Your instructions: For the material that follows, list every line containing the word "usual".

Given information:
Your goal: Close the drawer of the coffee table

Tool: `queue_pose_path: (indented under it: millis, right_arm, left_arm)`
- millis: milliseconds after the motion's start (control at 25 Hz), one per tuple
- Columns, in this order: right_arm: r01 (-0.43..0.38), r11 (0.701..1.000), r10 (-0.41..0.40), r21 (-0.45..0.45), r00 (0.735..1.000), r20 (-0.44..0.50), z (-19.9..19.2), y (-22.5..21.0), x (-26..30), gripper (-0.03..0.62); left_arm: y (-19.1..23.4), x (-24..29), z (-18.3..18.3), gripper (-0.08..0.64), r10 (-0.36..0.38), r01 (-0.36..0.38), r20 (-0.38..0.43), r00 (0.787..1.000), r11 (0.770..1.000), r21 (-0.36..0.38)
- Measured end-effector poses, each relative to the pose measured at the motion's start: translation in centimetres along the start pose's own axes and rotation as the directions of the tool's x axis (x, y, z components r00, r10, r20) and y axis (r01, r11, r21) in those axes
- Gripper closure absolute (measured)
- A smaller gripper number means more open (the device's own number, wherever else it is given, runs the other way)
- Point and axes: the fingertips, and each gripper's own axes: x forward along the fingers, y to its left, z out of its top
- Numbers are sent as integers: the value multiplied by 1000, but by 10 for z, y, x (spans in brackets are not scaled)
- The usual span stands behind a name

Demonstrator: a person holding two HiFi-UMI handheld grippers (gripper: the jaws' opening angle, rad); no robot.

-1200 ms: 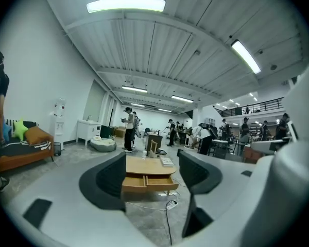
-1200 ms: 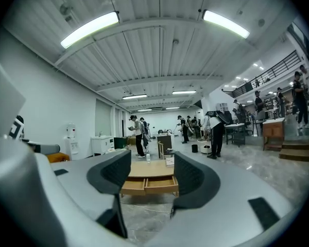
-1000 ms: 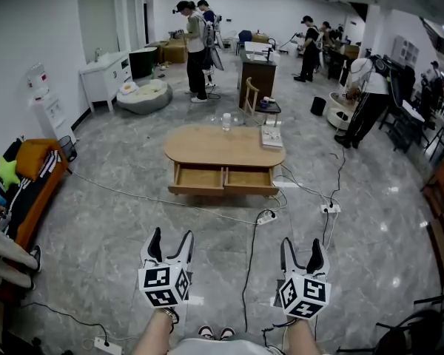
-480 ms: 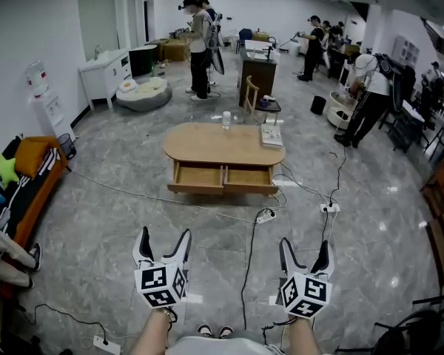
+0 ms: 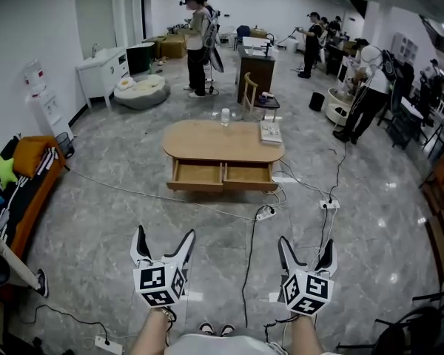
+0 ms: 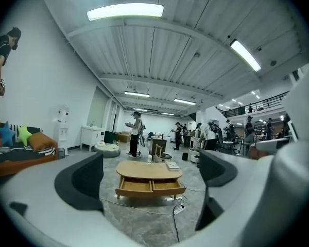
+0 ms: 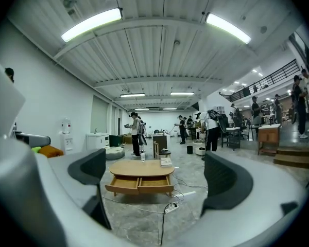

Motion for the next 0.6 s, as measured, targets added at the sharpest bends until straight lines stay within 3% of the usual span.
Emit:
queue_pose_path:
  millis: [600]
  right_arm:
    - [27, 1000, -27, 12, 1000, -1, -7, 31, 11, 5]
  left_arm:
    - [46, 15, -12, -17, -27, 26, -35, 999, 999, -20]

Solution to this problem:
- The usual span stands behind a name
Motion for the next 0.6 s, as measured, targets added at the sharpest bends until straight lines stay within 3% of the usual span.

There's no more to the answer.